Do It Yourself

Centrer…

20 mars 2020
En travaillant l’argile, celle-ci nous révèle à nous même, elle nous forme en même temps que nous lui donnons forme . »     
Daniel de Montmollin

 

La baie vitrée est ouverte sur le jardin et je n’entends que le chant des oiseaux…

Étrange sensation que ce presque vide de sons humains, et si j’ignorais qu’une terrible pandémie en est la cause, je pourrais pleinement m’en réjouir.

Le silence… Le bourdonnement des premiers insectes annonçant le printemps. Mes ruches qui attendent sagement leurs essaims commandés pour mai et qui, je l’espère, pourront s’y installer si le confinement ne remet pas en cause leur livraison…

Je pourrais parler de toutes les émotions qui se bousculent en moi depuis que ce virus est entré dans nos vies à tous, mais il est déjà sur toutes les lèvres, sur toutes les ondes et tous les écrans, il se partage virtuellement à toutes les sauces, se discute, se raisonne et se déraisonne, inspirant tant les conspirationnistes que ceux qui refusent de croire qu’il est dangereux, alors je vais m’abstenir d’en parler malgré la profonde tristesse qu’il m’évoque, et laisser à ce billet les lignes qui peuvent encore rêver…

Centrage.  Un mot qui me porte depuis quelques années. Ou plutôt qui me supporte et à qui je confie la valse de ce qui se bouscule dans mon cœur, mon corps et mes pensées.

Chacun de nous, je pense, a sa manière de se centrer. Le calme. Le silence. Ou tout au contraire, le bruit, casque vissé sur les oreilles avec le rythme d’une musique bousculante. Le regard perdu sur l’horizon de ceux qui savent lire le temps, les heures et la nature. Le travail, pour ceux qui s’y plongent et font le choix de s’y noyer. L’indifférence pour ceux qui refusent de s’éparpiller et trouvent un refuge en eux-mêmes. L’amour pour ceux qui aiment écouter et entendre ce que peut murmurer le regard et la peau. Et tout un tas d’autres choix, désirs ou passions qui nous aident à trouver notre point d’équilibre. Celui qui nous parle le mieux.

La photographie est pour moi l’une des expressions du centrage qui m’est le plus salvateur. Pourtant, je n’y connais rien. Mon appareil photo et moi sommes deux étrangers l’un pour l’autre. Je n’ai aucune technique, aucune connaissance particulière des réglages et des possibilités que m’offrent mes objectifs et le boitier pro que je me suis pourtant offert il y a quelques années. Je suis plus à l’aise avec mon téléphone qui sait partager avec moi un regard particulier sur ce qui m’entoure et centre, l’espace d’un instant, ce qui bouleverse mon œil. Même si je publie peu de choses depuis que mon énergie a fondu comme neige au soleil l’année dernière, je continue de photographier tout ce qui me parle et je n’ai plus de place dans mes disques externes pour y stocker toutes mes photos…

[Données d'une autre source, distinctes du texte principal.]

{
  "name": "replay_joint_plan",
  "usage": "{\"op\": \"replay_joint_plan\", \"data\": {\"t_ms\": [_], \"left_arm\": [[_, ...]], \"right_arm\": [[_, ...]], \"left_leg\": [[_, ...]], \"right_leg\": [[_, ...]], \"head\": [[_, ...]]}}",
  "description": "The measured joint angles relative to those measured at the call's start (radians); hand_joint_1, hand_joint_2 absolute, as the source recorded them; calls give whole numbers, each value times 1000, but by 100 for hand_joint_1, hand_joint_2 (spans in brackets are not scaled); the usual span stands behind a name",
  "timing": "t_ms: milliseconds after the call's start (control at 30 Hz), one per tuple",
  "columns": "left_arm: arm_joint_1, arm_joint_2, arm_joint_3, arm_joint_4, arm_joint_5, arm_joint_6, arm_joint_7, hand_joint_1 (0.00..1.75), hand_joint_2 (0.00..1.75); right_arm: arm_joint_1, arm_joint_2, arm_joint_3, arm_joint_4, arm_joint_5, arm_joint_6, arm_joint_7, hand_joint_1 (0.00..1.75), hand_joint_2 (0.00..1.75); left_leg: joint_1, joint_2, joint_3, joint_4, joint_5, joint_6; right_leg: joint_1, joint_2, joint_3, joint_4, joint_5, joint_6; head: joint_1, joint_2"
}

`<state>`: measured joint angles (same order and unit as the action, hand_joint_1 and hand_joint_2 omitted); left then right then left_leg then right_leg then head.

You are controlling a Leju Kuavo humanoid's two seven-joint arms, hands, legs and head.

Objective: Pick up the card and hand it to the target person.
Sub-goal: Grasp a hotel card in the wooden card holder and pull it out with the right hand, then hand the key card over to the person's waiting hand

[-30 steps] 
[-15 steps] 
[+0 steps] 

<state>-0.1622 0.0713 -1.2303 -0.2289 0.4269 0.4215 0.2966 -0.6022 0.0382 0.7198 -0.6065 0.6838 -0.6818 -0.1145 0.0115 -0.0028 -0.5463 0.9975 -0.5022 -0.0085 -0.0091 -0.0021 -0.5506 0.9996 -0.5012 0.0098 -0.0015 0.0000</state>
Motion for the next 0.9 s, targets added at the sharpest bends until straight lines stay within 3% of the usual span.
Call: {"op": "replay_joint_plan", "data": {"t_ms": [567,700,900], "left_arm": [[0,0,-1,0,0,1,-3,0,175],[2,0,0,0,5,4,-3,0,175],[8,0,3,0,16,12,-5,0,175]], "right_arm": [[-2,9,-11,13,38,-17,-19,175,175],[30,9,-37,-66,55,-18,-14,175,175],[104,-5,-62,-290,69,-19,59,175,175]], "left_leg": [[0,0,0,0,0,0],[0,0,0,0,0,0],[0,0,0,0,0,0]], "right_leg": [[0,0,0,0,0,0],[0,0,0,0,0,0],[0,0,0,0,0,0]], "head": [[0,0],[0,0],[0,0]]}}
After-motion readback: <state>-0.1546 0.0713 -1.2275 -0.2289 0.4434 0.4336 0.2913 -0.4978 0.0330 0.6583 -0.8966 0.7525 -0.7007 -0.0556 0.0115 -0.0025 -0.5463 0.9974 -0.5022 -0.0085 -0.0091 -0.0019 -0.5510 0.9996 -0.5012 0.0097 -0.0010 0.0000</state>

Être solitaire et un peu sauvage est aussi une manière pour moi de me centrer. Ou plutôt, de me recentrer…

Quand trop d’émotions me débordent, toutes celles issues du passé, quand un trop plein de pulsations  vient me secouer l’esprit, je me glisse dans une bulle que je n’ai jamais vraiment quitté depuis mon enfance et je m’y sens à une place différente, mais plus sereine.

Et puis, il y a eu une rencontre, il y a deux ans, avec la terre…

La faïence. Le grès. La porcelaine…

La terre en pain. En motte. Lisse ou chamottée.

La terre rouge. La terre brune.

Il y eu ce contact si particulier dans l’ambiance d’un atelier poétique qui m’accueille toute les semaines depuis, le jeudi soir et certains week-end de stage. Une sorte de révélation douce. Une thérapie.

Au fil des semaines et des mois, un projet fou est né. Me former. Pour me reformer…

Passer des écrans de mon bureau aux tours d’une école. Bosser en tablier. Centrer. Tourner. Tournasser. Une respiration différente. Un accord. Une résonance. Un truc qui me parle en dedans quand je modèle la terre. Une alchimie… J’en avais viscéralement besoin…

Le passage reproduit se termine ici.